Gray v. Lewis

Appeal is from a temporary injunction granted to appellee, a landowner in San Saba county, restraining F. S. Gray and the commissioners' court of that county from opening a third class road across appellee's land. The record discloses the following:

On March 22, 1935, F. S. Gray and wife filed with the commissioners' court their sworn petition, asking that such road be opened across the lands of Ed. Lewis under article 6711, R.S. 1925, as amended by Acts 1930, 41st Leg., 5th Called Sess., c. 62, p. 207 (Vernon's Ann.Civ.St. art. 6711), in which petition they stated that they resided on, as their home, certain lands therein described as being inclosed by lands belonging to other people; that they had no direct or practical route to a public road as an outlet to their nearest trading point, church, postoffice, school, etc.; that the opening of such road so applied for was necessary for them to reach such places; and that the lands on which they so resided adjoined the lands of appellee, over whose property the road was sought to be opened. This application was set down for hearing on April 13, 1935; a jury of view was appointed to inspect the route of such road, before which appellee appeared and asked for $5,000 damages. The jury of view recommended the establishment of such road, made its report to the commissioners' court on May 7th, which was approved by order of that court on May 17th, and the road ordered opened.

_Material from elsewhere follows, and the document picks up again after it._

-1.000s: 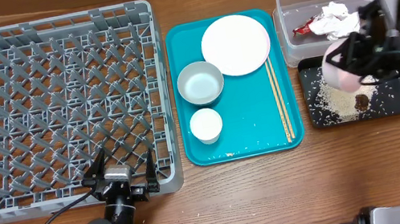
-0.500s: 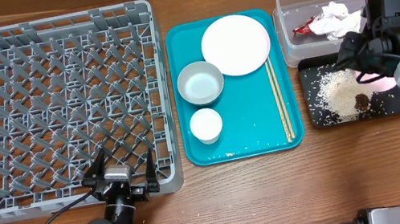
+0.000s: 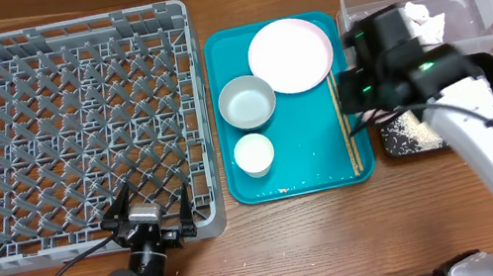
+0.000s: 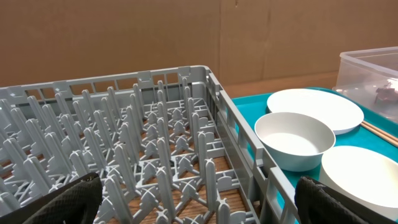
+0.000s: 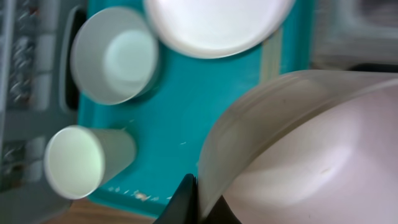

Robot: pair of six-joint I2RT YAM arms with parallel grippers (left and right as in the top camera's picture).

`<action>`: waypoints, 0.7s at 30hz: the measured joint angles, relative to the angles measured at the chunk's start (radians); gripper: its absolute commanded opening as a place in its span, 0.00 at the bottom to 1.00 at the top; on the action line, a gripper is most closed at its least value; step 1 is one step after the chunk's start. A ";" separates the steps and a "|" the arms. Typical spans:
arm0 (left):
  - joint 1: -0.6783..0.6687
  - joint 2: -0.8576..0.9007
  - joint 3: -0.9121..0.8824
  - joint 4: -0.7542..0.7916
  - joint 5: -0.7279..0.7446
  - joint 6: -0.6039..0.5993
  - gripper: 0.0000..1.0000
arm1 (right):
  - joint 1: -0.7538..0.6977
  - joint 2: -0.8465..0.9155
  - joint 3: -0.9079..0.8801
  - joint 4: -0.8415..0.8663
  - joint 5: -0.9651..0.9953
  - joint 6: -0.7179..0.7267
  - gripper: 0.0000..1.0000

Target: Sort waste into correct bins and load items into the dishwasher

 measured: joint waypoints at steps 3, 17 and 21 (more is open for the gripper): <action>0.000 0.000 0.000 0.000 0.000 0.000 1.00 | 0.082 0.031 0.000 0.016 -0.018 0.019 0.04; 0.000 0.000 0.000 0.000 0.000 0.000 1.00 | 0.243 0.282 0.000 0.078 -0.030 0.089 0.04; 0.000 0.000 0.000 0.000 0.000 0.000 1.00 | 0.242 0.312 0.000 0.080 -0.030 0.096 0.04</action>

The proceedings before the commissioners' court in all respects complied with the provisions of the statutes. Several grounds were alleged as a basis for the injunction, but it appears to have been granted upon the single ground alleged that Gray and wife fraudulently invoked the jurisdiction of the commissioners' court, in that they did not in fact reside on the land asserted in their application to be their home, but at all times resided in Dimmit county; and that consequently the order of the commissioners' court was void.

Appellants contend, however, as to this that the question of residence of the Grays on the lands in question was waived, even if it be found that a bona fide residence thereon at the time did not exist, and that therefore the order of the commissioners' court was valid. We think this question is determinative of the appeal and pretermit a discussion of the other contentions made under appellants' sixteen assignments of error.

The facts disclosed upon the trial hereof show that Gray purchased the lands, on which he asserted in his petition that he resided, in January, 1935; that he and his wife, who admittedly had resided in Carrizo Springs, Dimmit county, for several years, merely occupied these lands with camping equipment during the latter part of March and the first part of April, 1935, for the purpose of making some improvements thereon and leasing same to some one else, and thereupon returning to their home at Carrizo Springs; that they did lease same on April 10, 1935, in writing to John Lewis for a period of three years, and had when said order was entered on May 17, 1935, already returned to their home in Carrizo Springs; and that John Lewis did not need and did not seek such road as an outlet from said inclosure.

No public necessity was asserted as a basis for such road. The petition shows that the Grays sought it only as a necessary way of ingress and egress to and from the inclosure on which they claimed to reside as their home. It was therefore personal to them, and to authorize the court to condemn the property of another for that purpose it was incumbent upon them to meet the express requirements of the statute by showing that they were in good faith "living within an inclosure * * * and stating the facts which show *Page 605 a necessity for such road." Article 6711, RS. 1925, as amended (Vernon's Ann.Civ.St. art. 6711). In cases wherein public necessity is not involved, and those in which the commissioners' court is not upon its own motion authorized to open public roads, it is now settled that a compliance with the requirements of the statutes is jurisdictional, and that unless such compliance is shown the commissioners' court is without jurisdiction to order the opening of such road. Haverbekken v. Hale,109 Tex. 106, 112, 204 S.W. 1162, 1165; Robison v. Whaley Farm Corporation,120 Tex. 633, 37 S.W.2d 714, 40 S.W.2d 52.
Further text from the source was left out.